Congress pulls back from J&K Rajya Sabha race after seat dispute

The Congress party in Jammu and Kashmir has announced it will refrain from contesting one of the four Rajya Sabha seats scheduled for election on 24 October, citing refusal by its ally, the National Conference, to grant it a “safe seat.”

Tariq Hamid Karra, president of the Jammu and Kashmir Pradesh Congress Committee, told reporters that after intensive deliberations, the party found the seat offered by the NC strategically unviable and decided unanimously to opt out. He accused the NC of sidelining Congress in the alliance’s seat-sharing arrangement.

National Conference has already named three candidates for the Rajya Sabha polls, leaving one vacancy it had reportedly offered to Congress. NC leaders, however, maintain that the offer was in line with electoral calculations and demographics in the Assembly.

The standoff highlights deepening tensions within the INDIA alliance in Jammu and Kashmir. Congress leaders argue that NC’s unilateral decision to field three candidates without prior consultation violated alliance norms. The NC contends that it acted within its majority in the Assembly and strategic interest of allied parties.

In recent weeks, Congress had pushed for a more favourable allocation by seeking either seat 1 or seat 2, which it considered safer. However, the NC reportedly offered seat 4, which Congress leadership assessed as competitive and risky. Karra said the party “would not gamble on a weak proposition.”

With Congress backing out from the fourth seat, the contest is largely reduced to a head-to-head between NC and the Bharatiya Janata Party. The NC-Congress coalition holds enough second-preference votes, but the BJP has a numerical edge in first-preference votes and may leverage independent MLAs for support.

The Election Commission has fixed 13 October as the last date for filing nominations, with scrutiny the following day and withdrawals by 16 October. Polling, if necessary, will occur on 24 October.

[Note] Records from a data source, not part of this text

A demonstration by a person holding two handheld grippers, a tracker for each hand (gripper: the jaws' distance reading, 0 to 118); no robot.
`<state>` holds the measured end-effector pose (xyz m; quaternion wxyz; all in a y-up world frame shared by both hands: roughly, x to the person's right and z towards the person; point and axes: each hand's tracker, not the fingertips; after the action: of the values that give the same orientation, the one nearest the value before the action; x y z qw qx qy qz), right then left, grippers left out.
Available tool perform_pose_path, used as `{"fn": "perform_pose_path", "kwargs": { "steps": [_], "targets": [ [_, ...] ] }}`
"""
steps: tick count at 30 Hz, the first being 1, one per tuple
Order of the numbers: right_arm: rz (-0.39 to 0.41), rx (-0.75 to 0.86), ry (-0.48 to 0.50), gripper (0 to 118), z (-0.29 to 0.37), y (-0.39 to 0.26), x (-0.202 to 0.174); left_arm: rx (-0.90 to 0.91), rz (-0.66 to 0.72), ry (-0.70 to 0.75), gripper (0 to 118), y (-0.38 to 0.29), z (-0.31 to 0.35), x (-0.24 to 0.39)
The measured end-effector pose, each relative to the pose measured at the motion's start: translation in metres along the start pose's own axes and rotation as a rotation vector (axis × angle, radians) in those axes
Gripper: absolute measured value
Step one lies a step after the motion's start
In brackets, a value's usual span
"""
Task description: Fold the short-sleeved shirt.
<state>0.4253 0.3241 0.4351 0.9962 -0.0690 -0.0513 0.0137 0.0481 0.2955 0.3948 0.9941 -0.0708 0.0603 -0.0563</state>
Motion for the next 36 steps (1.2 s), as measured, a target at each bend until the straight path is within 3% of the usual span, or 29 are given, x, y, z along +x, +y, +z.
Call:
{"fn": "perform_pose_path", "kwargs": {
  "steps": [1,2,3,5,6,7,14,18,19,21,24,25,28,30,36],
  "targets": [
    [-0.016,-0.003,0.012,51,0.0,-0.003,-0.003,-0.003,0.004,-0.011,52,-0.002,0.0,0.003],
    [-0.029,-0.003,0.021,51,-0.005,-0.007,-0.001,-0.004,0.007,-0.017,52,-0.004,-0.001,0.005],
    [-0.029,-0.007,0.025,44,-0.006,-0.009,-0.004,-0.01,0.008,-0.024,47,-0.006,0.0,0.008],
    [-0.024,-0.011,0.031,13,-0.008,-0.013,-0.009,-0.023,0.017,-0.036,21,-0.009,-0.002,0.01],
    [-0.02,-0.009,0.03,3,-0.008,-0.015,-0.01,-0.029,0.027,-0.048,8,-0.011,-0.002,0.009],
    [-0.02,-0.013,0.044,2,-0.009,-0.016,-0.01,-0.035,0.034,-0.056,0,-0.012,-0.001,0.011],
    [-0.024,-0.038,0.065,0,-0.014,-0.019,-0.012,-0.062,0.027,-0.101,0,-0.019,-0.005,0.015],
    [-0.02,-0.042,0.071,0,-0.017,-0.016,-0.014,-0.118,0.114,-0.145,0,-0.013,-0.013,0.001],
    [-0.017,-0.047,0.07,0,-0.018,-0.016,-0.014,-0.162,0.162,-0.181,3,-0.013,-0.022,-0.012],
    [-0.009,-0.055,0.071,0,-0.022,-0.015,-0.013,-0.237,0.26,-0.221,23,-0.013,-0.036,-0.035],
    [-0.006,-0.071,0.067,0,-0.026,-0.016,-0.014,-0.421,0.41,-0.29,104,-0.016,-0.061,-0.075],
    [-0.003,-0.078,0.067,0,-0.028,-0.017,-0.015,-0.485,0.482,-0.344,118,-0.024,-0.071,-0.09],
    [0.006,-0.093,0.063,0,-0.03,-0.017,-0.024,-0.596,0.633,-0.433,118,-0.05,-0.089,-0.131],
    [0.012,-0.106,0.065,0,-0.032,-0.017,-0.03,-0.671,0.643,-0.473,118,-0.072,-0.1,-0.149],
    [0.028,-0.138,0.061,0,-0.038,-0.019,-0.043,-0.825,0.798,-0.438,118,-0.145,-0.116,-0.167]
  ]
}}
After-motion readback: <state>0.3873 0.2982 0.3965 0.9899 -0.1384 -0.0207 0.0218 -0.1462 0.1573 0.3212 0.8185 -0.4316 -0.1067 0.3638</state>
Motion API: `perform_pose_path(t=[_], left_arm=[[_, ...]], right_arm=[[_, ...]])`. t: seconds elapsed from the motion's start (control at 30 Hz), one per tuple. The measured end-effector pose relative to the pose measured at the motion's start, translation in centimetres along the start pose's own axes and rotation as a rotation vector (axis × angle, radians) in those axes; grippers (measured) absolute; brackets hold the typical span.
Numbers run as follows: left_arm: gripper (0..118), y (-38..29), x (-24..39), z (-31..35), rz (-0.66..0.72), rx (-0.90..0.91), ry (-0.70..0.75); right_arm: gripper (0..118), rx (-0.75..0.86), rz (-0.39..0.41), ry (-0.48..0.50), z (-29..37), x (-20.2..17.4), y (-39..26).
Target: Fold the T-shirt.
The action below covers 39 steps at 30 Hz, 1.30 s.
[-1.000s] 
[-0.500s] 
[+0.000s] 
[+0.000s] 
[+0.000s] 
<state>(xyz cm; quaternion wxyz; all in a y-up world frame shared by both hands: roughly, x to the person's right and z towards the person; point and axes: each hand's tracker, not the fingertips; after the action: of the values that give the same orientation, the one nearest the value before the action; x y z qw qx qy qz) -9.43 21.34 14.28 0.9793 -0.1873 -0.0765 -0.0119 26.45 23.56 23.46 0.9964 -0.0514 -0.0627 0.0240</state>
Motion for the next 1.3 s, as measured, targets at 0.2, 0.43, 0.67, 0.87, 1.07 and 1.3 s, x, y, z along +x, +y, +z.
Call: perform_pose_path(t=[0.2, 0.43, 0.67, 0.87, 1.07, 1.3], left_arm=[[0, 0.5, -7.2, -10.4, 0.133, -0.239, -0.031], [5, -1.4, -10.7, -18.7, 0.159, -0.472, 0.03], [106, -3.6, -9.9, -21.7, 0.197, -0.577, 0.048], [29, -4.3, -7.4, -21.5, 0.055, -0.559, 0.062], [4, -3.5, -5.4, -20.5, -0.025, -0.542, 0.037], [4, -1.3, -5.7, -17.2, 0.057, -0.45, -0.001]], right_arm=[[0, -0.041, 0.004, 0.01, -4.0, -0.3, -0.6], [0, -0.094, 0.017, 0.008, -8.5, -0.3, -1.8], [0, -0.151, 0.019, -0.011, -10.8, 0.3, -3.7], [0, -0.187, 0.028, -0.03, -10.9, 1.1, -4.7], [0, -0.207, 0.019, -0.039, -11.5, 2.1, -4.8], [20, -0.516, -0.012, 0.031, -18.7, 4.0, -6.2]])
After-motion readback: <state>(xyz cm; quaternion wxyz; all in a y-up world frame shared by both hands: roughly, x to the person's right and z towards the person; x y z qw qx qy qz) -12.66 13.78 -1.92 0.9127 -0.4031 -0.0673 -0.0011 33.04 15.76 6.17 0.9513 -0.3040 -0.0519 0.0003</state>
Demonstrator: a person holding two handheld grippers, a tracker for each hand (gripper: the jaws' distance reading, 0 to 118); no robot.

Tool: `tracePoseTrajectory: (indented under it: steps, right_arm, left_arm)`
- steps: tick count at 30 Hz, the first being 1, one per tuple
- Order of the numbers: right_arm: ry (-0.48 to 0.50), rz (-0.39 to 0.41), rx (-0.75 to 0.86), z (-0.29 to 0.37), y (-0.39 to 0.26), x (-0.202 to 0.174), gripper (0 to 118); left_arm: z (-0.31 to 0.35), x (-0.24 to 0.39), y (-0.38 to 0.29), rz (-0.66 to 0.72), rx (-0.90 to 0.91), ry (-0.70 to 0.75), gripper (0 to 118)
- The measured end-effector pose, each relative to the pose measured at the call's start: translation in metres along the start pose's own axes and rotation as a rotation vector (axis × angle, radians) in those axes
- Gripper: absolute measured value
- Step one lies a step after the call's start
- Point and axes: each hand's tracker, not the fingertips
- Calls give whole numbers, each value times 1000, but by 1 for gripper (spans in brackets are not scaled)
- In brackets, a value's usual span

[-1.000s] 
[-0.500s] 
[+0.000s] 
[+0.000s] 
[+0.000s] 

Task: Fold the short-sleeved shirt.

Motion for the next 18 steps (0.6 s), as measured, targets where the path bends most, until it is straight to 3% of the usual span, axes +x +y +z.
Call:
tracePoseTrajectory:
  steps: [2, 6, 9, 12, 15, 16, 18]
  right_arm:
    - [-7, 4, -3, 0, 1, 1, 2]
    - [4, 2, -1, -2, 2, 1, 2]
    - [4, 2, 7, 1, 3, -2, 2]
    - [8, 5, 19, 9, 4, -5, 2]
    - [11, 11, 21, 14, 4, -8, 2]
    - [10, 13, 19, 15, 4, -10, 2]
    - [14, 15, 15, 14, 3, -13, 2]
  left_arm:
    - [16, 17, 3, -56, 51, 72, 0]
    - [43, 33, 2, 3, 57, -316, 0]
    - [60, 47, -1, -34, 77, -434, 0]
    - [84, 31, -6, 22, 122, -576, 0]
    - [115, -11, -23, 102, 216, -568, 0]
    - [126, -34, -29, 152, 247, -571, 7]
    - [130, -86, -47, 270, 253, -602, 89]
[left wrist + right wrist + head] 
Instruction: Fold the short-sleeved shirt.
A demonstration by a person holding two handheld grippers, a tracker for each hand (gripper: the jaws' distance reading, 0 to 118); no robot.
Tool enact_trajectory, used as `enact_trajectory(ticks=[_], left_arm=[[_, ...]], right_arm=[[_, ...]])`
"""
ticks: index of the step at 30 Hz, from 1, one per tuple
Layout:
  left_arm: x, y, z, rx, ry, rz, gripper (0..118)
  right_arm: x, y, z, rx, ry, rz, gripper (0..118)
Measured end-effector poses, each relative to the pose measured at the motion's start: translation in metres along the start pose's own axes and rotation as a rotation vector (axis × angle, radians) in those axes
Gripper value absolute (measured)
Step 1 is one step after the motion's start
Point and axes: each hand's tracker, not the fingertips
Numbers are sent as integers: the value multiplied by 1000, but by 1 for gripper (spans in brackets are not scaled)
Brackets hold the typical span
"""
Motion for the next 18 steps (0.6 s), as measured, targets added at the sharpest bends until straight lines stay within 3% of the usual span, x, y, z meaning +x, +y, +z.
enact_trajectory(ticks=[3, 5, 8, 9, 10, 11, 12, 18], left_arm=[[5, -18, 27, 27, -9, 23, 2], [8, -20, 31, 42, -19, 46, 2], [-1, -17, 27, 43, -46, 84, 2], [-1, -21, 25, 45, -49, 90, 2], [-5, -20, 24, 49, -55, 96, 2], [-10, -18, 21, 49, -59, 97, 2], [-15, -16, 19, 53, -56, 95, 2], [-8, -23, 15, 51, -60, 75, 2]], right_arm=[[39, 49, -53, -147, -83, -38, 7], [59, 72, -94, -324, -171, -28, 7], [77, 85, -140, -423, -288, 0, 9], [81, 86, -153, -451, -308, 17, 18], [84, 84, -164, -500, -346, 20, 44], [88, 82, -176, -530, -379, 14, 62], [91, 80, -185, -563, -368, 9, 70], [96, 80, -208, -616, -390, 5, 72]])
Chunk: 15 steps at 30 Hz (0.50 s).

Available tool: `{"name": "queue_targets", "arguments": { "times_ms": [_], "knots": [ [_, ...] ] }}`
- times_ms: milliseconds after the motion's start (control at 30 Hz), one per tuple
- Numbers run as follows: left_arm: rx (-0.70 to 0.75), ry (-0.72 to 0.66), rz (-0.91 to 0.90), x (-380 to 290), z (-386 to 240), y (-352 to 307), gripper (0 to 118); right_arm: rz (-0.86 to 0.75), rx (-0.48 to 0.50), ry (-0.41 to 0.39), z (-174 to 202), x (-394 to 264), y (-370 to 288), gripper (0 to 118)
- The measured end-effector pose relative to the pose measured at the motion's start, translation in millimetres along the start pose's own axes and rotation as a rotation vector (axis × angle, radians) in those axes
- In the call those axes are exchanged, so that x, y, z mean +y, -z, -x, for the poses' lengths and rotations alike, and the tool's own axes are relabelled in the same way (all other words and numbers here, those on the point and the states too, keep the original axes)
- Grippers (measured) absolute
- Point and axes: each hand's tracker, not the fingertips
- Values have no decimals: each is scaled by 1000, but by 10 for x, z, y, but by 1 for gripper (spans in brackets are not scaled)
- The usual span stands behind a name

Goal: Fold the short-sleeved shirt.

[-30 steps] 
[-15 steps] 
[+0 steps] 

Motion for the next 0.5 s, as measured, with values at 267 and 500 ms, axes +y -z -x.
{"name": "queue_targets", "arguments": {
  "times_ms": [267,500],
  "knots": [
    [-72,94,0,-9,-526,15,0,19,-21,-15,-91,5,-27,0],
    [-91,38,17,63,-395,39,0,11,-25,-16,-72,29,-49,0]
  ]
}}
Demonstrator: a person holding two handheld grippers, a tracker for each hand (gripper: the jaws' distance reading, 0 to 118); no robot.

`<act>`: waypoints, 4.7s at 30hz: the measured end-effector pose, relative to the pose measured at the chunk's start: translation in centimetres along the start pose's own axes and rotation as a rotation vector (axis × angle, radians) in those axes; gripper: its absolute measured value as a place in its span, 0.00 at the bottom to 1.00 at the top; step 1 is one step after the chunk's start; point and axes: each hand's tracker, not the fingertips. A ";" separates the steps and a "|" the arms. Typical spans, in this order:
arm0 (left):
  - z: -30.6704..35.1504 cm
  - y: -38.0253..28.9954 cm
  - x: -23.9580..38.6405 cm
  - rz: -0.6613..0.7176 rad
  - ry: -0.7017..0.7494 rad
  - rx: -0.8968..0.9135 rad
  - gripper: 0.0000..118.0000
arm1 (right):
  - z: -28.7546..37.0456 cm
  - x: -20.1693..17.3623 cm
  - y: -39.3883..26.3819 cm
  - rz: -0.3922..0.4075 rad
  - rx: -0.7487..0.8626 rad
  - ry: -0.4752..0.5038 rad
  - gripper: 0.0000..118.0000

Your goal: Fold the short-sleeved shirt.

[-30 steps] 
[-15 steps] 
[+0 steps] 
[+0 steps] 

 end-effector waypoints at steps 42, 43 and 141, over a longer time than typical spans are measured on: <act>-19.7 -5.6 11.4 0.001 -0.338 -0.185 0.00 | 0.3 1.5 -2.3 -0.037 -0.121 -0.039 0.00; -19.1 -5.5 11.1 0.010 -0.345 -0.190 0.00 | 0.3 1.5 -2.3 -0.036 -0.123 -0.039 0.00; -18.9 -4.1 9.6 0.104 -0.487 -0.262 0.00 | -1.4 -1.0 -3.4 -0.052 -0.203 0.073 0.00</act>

Congress’ withdrawal raises questions about its weight within the alliance and its bargaining position in national-level power-sharing discussions. In Jammu and Kashmir, where the INC holds a small number of Assembly seats, the decision underscores its strategic caution in avoiding unwinnable battles while maintaining alliance commitments.

NC’s decision to contest all four seats had already sparked discomfort within alliance ranks. Congress leaders see this as a sign that NC is unwilling to cede ground even to close partners. In response, NC figures argue that it must protect its dominance in J&K’s parliamentary stakes and that Congress’ expectations may not align with local arithmetic.